*EXERCISE REQUIREMENTS*
Check each line of the entries below for the word "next", and copy the lines that have it.
Top of INPUT DATA
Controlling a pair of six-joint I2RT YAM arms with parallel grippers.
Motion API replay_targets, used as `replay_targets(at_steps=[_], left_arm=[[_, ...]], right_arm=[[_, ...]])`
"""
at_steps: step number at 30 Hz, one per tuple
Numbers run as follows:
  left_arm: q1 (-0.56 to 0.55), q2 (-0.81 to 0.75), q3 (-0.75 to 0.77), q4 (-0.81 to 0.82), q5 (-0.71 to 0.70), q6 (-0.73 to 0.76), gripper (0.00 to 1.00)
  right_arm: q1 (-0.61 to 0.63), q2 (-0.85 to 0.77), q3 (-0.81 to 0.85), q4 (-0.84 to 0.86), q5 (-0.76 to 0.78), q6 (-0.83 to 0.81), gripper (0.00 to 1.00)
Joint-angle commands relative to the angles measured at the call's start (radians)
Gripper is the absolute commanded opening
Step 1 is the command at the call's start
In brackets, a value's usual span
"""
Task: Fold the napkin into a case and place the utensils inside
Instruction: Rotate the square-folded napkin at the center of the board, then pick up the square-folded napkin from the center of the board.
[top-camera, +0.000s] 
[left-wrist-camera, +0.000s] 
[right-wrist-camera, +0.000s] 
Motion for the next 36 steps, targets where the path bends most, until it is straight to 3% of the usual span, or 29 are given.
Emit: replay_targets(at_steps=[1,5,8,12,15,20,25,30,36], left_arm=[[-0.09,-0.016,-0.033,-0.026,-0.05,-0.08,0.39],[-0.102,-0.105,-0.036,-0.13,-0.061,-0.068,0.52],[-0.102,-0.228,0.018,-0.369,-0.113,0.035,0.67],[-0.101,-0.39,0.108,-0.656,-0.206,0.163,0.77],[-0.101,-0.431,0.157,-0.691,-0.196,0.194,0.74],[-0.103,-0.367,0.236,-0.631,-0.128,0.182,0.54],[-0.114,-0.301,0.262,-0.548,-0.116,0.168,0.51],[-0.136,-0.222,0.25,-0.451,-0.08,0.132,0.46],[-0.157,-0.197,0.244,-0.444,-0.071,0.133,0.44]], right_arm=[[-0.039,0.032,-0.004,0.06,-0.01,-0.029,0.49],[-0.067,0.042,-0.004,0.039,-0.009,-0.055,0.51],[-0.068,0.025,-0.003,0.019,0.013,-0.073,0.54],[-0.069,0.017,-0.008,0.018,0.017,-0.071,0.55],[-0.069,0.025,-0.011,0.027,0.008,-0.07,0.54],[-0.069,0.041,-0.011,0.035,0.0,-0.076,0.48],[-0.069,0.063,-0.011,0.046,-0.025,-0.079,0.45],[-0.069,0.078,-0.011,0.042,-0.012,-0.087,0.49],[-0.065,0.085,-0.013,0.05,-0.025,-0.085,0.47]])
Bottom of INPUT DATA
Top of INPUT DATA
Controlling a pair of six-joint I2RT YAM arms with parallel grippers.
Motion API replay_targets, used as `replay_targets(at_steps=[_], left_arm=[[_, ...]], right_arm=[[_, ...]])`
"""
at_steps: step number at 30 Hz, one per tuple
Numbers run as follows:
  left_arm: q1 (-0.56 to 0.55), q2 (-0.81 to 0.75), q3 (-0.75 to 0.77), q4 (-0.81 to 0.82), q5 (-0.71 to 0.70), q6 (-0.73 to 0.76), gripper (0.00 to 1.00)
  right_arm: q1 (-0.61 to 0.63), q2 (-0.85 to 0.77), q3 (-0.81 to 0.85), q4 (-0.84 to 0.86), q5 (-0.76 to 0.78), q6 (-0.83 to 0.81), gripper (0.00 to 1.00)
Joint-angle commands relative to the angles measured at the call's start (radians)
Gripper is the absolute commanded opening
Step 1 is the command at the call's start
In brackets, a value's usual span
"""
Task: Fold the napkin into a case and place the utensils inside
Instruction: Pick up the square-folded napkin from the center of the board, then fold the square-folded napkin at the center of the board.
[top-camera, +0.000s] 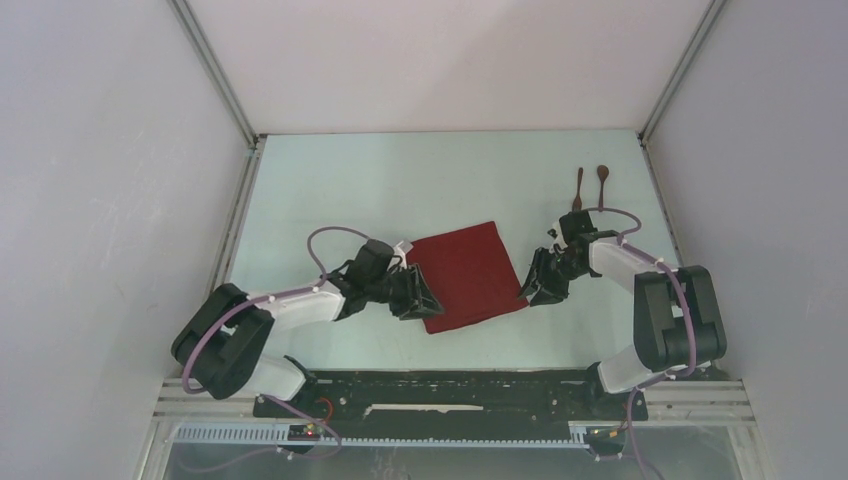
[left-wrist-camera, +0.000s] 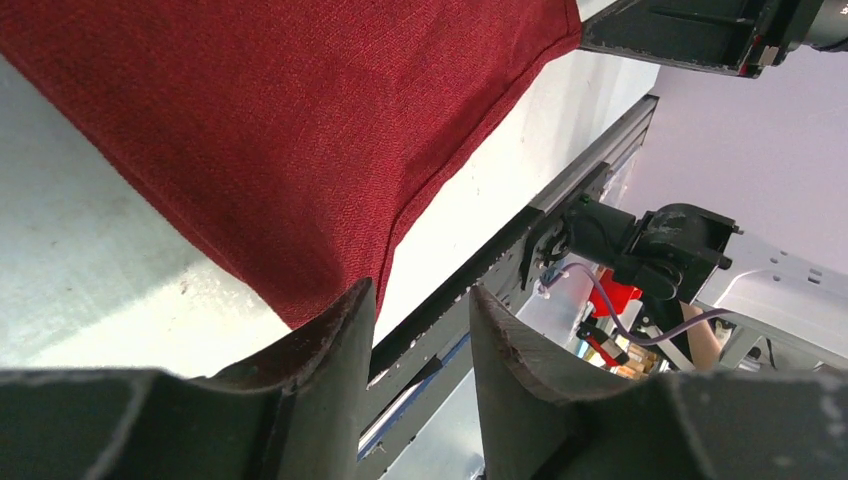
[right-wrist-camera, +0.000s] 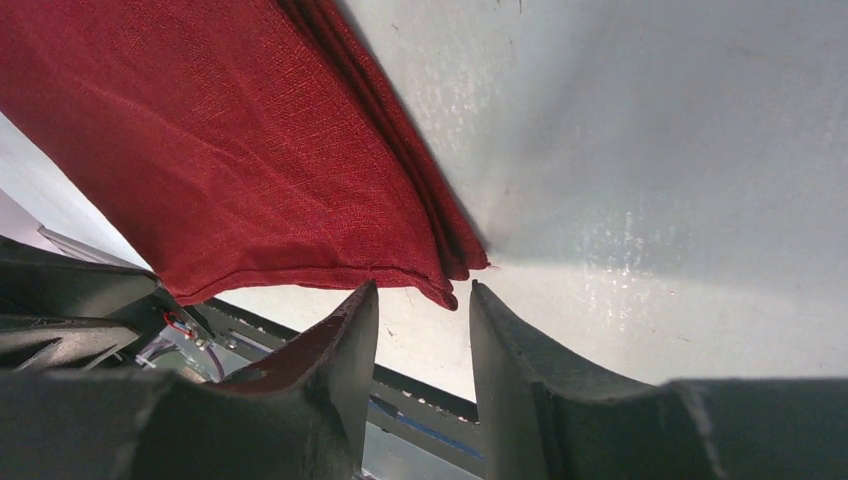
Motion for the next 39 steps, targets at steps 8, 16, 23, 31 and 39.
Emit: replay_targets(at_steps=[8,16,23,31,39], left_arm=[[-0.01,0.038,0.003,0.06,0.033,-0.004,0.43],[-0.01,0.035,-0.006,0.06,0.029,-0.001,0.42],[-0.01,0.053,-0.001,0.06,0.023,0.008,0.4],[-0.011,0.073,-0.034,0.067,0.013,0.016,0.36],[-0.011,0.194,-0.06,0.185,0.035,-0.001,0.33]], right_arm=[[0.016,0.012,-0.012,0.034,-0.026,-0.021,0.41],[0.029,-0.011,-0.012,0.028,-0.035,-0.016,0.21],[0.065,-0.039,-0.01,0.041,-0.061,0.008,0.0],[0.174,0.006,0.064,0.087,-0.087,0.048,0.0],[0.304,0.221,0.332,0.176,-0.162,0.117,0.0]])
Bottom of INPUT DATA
*SOLUTION*
Motion for the next 36 steps, targets where the path bends most, until it is straight to 3% of the usual span, or 29 are given.
Motion for the next 39 steps, targets at steps 8, 16, 23, 31 and 39.

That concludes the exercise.